EXERCISE GOAL >>
Please copy the listing that follows exactly, leaving out any pictures.

INFORMATION SHOWN >>
···
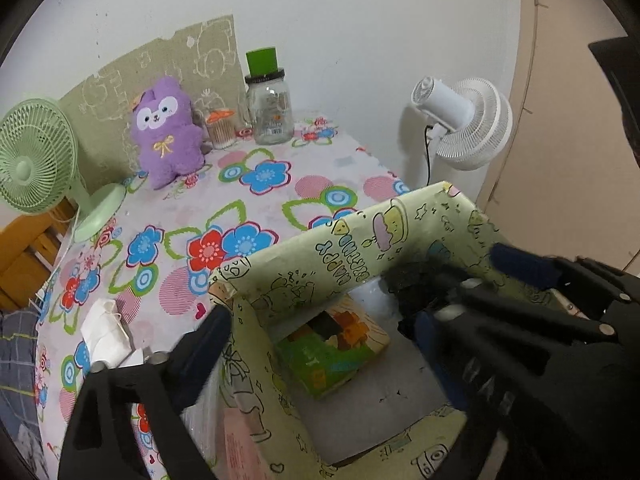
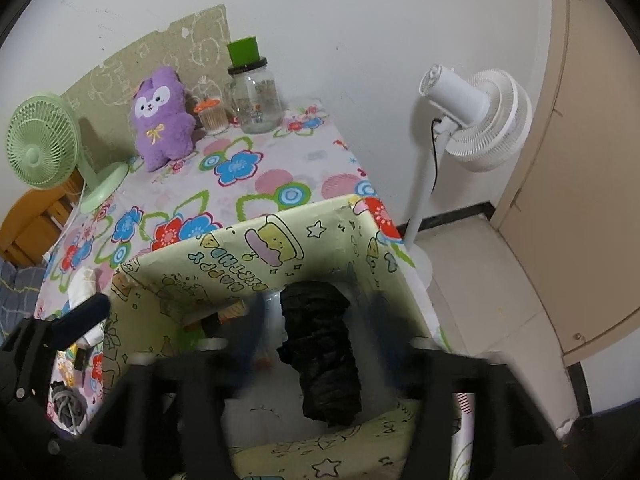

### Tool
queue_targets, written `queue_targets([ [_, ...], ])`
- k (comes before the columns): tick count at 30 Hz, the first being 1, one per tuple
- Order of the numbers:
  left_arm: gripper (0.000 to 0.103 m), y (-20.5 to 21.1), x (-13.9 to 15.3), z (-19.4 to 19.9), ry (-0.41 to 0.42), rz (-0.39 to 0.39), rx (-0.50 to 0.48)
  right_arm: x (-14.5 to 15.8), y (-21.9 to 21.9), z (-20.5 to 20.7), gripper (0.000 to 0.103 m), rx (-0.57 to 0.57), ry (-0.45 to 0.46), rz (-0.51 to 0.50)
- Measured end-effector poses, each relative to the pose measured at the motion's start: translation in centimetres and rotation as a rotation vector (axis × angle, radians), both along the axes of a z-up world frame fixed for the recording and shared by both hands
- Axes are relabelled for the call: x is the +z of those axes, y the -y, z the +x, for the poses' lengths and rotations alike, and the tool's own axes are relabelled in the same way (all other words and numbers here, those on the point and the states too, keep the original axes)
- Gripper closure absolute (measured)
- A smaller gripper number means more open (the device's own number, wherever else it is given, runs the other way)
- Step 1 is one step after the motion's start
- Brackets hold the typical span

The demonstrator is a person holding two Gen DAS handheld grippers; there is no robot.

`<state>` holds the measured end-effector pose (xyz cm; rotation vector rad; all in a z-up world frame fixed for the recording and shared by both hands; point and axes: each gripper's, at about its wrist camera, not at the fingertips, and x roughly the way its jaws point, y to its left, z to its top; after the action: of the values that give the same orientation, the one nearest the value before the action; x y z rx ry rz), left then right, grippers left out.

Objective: Organize soft objects
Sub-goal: 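Release the tissue pack into the yellow box with the left tool while the right tool releases the umbrella, then lift both tools out of the yellow box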

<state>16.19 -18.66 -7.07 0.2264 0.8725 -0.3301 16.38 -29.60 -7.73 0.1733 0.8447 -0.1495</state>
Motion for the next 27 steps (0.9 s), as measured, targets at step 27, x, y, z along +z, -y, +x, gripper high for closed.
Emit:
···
EXERCISE ANSWER >>
### Tool
queue_targets, written `queue_targets([ [_, ...], ])`
- k (comes before the columns): tick count at 30 Hz, the first being 1, one per tuple
- Order of the numbers:
  left_arm: gripper (0.000 to 0.103 m), y (-20.5 to 21.1), x (-13.9 to 15.3), z (-19.4 to 19.9), ry (-0.41 to 0.42), rz (-0.39 to 0.39), rx (-0.50 to 0.48)
  right_arm: x (-14.5 to 15.8), y (-21.9 to 21.9), z (-20.5 to 20.7), gripper (0.000 to 0.103 m), rx (-0.57 to 0.57), ry (-0.45 to 0.46), rz (-0.51 to 0.50)
- Measured end-effector poses, each relative to the pose measured at the motion's start: translation in centimetres and rotation as a rotation vector (axis × angle, radians), both along the axes of a z-up world frame fixed for the recording and shared by both hands
- Axes are relabelled for the call: x is the +z of those axes, y the -y, z the +x, for the poses' lengths and rotations alike, and the tool's own axes are relabelled in the same way (all other words and numbers here, those on the point and the states too, keep the original axes)
- Gripper closure absolute (measured)
- A smaller gripper number means more open (the device's own number, wherever else it is given, runs the other way)
- Step 1 is one step after the motion's start
- Brackets hold the typical span

The demonstrator is a person holding two Gen DAS handheld grippers; there is no robot.

`<state>` holds the measured end-effector pose (xyz cm; rotation vector rad; all in a z-up world frame fixed for the recording and shared by both hands; point and axes: each gripper's, at about its wrist camera, not at the fingertips, and x roughly the way its jaws point, y to its left, z to its top; after the action: of the values that give the same orientation, the one nearest the value before the action; x y z rx ry rz), left then right, grippers left out.

Objective: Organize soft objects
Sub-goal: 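Release the tissue pack into the yellow box with the left tool while the right tool releases the umbrella, then lift both tools out of the yellow box
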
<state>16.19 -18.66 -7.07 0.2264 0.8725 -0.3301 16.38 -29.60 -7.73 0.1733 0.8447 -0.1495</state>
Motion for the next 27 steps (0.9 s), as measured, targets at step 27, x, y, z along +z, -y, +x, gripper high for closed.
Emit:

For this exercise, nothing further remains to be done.